Other companies can pay to access this information (or at least a summary) to decide whether they want to offer you a product of theirs. Insurers use it because there is a correlation between your score and the chance you will make a claim (the link differs by product, its a pretty good indicator for home insurance and only quite a loose indicator for motor) or whether they want to let you pay by instalments.

[Worth stating that it isn't a straight forward link, so its not "good credit risk = good insurance risk", the best risks for insurers are actually the people with fairly middling scores... the people who struggle but manage to pay their bills on time. The bad risks are at the extremes of both ends, people with very bad scores - generally more likely to make a fraudulent claim because they need the money - and people with very high scores - generally more likely to exaggerate a claim because they see insurance as an investment and want their money back, one way or the other!]


Clearscore.com and Noddle.co.uk are two of the companies that you can use for free to look up your own score if you are interested.
 


Garage_Doors

Originally the Swankers
Jun 28, 2008
11,790
Brighton
A score created by a credit reference agency (Experian are one of the biggest) that has details of everything you have ever borrowed or tried to borrow and whether you pay your bills on time. The higher your score the better credit risk you, the lower your score, the more likely you are to default or go bankrupt. Banks use them to decide what overdraft limit you are allowed, whether you can have a mortgage, etc etc.

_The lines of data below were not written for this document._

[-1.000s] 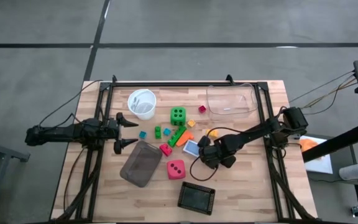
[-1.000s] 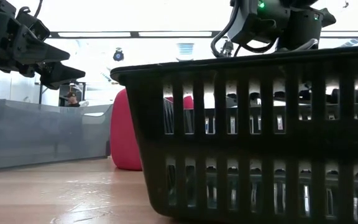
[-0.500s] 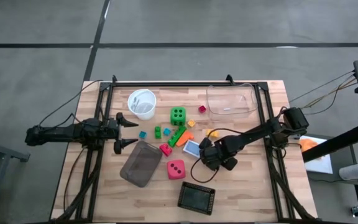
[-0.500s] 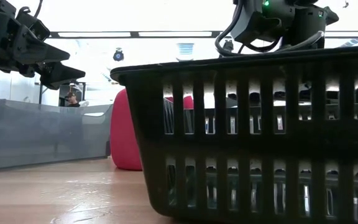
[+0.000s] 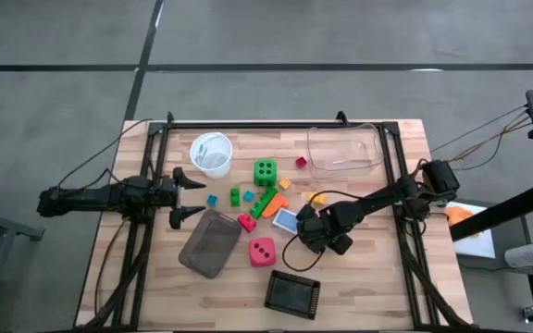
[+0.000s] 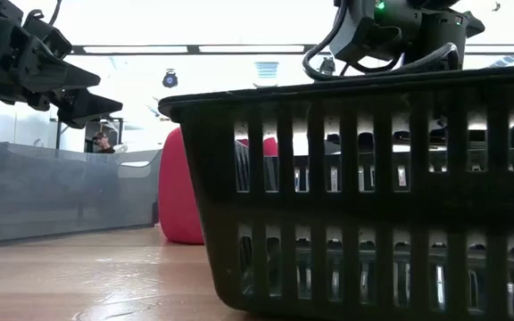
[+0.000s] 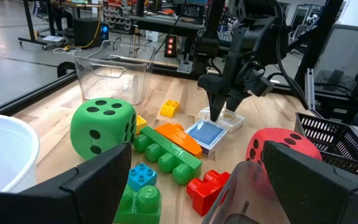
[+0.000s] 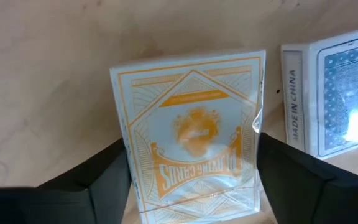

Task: Pick & Place Toys
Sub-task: Put the yellow deck of cards into the black bin

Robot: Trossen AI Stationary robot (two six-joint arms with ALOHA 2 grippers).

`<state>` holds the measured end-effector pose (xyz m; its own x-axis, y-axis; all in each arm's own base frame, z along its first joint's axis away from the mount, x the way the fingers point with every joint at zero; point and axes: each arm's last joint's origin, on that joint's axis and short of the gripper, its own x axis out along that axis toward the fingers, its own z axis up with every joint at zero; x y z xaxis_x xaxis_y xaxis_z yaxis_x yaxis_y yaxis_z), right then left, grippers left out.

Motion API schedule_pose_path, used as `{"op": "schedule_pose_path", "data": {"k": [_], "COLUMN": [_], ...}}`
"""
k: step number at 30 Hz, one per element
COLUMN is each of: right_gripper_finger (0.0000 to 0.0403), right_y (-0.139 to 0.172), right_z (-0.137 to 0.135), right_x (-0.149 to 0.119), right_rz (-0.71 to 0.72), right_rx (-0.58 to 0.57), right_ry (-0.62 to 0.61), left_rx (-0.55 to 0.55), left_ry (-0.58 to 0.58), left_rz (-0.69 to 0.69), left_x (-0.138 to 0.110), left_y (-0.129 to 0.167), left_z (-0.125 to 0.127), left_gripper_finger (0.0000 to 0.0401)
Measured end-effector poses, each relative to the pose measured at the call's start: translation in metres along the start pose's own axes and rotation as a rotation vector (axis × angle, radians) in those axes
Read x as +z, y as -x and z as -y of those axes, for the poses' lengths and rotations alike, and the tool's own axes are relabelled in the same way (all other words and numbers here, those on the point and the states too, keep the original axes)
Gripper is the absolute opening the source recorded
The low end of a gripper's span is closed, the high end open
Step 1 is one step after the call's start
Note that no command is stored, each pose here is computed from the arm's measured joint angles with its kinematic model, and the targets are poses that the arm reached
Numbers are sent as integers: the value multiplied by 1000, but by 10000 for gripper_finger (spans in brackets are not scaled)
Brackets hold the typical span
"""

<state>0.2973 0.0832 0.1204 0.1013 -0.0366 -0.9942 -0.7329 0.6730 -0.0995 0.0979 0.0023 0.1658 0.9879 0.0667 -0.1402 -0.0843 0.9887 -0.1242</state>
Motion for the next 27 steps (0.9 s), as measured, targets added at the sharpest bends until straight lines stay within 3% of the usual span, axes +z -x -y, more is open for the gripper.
{"op": "schedule_pose_path", "data": {"k": [11,17,27], "right_gripper_finger": [284,277,148], "right_y": [8,29,61], "right_z": [0,-4,-11], "right_x": [0,-4,-18], "right_rz": [25,93,463], "right_rx": [1,36,-18], "right_ry": [-190,-276,-448], "left_rx": [18,18,19], "left_ry": [-4,-4,-4], "left_rz": [3,3,6], "left_x": [0,0,0], "left_y": [0,0,0], "left_z": [-1,-1,-1], "left_gripper_finger": [362,362,362]}}
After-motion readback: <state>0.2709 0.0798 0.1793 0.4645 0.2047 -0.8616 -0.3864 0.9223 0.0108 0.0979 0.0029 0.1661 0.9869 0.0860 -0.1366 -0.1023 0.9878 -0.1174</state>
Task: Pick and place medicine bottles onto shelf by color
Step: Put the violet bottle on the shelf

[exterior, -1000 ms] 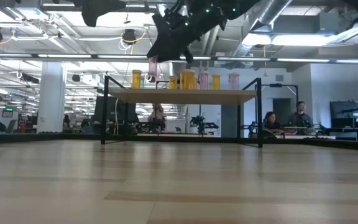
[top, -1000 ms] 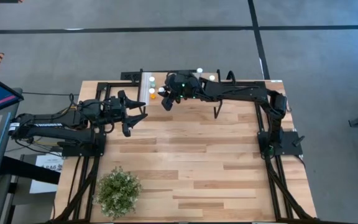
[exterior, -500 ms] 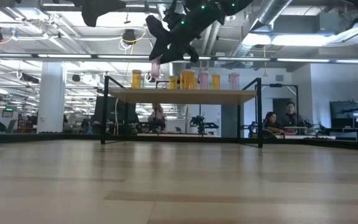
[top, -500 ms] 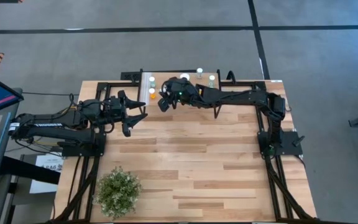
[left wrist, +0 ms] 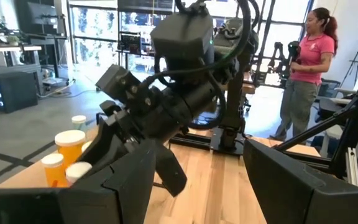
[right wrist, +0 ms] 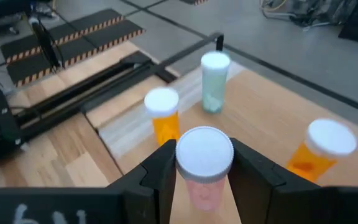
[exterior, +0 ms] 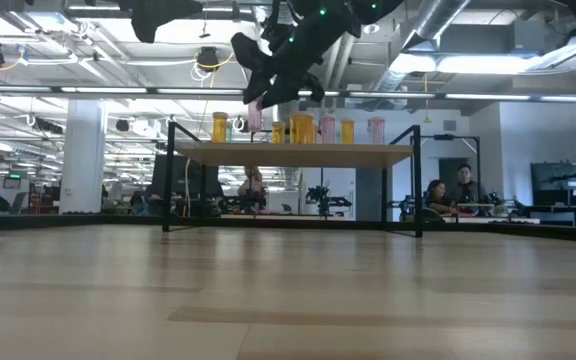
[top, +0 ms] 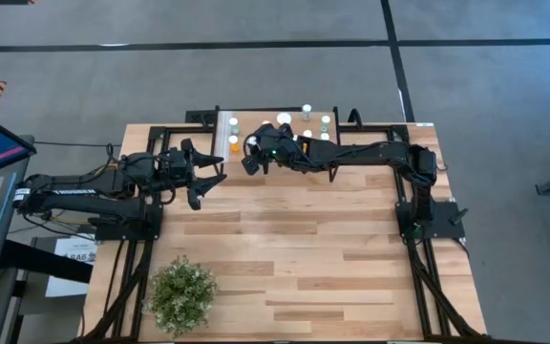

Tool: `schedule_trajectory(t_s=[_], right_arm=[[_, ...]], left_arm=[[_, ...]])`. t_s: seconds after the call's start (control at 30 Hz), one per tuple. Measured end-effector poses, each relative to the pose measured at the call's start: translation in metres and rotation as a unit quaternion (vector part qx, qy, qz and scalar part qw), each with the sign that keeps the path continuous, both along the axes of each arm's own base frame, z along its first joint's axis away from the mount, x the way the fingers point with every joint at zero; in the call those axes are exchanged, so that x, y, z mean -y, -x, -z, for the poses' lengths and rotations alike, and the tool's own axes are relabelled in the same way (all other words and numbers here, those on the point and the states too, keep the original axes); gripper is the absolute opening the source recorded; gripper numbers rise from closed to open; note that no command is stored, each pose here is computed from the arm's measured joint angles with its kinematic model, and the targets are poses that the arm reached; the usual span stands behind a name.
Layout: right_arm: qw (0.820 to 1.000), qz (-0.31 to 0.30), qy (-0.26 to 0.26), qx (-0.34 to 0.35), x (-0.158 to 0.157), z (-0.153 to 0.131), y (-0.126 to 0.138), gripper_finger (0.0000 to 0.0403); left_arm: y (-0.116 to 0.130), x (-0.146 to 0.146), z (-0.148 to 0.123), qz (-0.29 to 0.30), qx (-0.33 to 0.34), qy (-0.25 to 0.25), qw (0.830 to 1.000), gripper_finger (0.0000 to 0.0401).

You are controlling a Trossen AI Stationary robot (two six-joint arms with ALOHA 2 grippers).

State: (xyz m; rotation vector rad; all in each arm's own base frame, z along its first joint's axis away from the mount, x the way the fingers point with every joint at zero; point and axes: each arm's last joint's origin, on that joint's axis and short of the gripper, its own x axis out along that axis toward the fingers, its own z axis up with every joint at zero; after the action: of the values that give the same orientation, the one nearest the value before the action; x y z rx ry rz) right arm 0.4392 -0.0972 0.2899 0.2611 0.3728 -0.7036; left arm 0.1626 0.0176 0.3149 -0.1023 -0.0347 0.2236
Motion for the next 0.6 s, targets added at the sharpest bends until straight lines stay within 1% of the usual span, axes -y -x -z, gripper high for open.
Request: schedule_trajectory(t_s=[0.27,0.33,0.43,0.47,0.6], right_arm=[[1.0,0.005,-0.006,0.0,0.001,0.001,0.001,0.0154],[1.0,0.005,-0.006,0.001,0.002,0.006,-0.003,0.0154],[1.0,0.004,-0.012,-0.019,0.002,0.016,-0.004,0.0154],[1.0,0.006,-0.014,-0.013,0.002,0.019,-0.007,0.0154],[1.0,0.005,-0.019,-0.015,0.002,0.021,-0.008,0.0154]], left_arm=[[0.0,0.0,0.0,0.0,0.001,0.0,1.0,0.0231],[0.0,0.0,-0.001,0.0,0.004,0.0,1.0,0.0231],[0.0,0.0,-0.001,0.0,0.008,0.0,1.0,0.0231],[0.0,0.0,-0.002,0.002,0.009,0.0,1.0,0.0231],[0.0,0.0,-0.002,0.002,0.012,0.005,1.0,0.0231]])
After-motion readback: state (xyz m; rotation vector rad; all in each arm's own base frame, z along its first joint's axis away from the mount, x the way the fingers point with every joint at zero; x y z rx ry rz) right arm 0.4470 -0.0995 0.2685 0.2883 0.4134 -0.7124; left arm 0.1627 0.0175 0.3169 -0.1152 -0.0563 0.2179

Other companies can pay to access this information (or at least a summary) to decide whether they want to offer you a product of theirs. Insurers use it because there is a correlation between your score and the chance you will make a claim (the link differs by product, its a pretty good indicator for home insurance and only quite a loose indicator for motor) or whether they want to let you pay by instalments.

[Worth stating that it isn't a straight forward link, so its not "good credit risk = good insurance risk", the best risks for insurers are actually the people with fairly middling scores... the people who struggle but manage to pay their bills on time. The bad risks are at the extremes of both ends, people with very bad scores - generally more likely to make a fraudulent claim because they need the money - and people with very high scores - generally more likely to exaggerate a claim because they see insurance as an investment and want their money back, one way or the other!]


Clearscore.com and Noddle.co.uk are two of the companies that you can use for free to look up your own score if you are interested.

Thanks for that, sounds like a right kurfuffle ! Guess i'm a bit out touch with things, but if i want to borrow money the lender says how much then tells me what it it will cost over what period, where does this credit score come into this? And why would you want to look up this score, what will this information help me to do?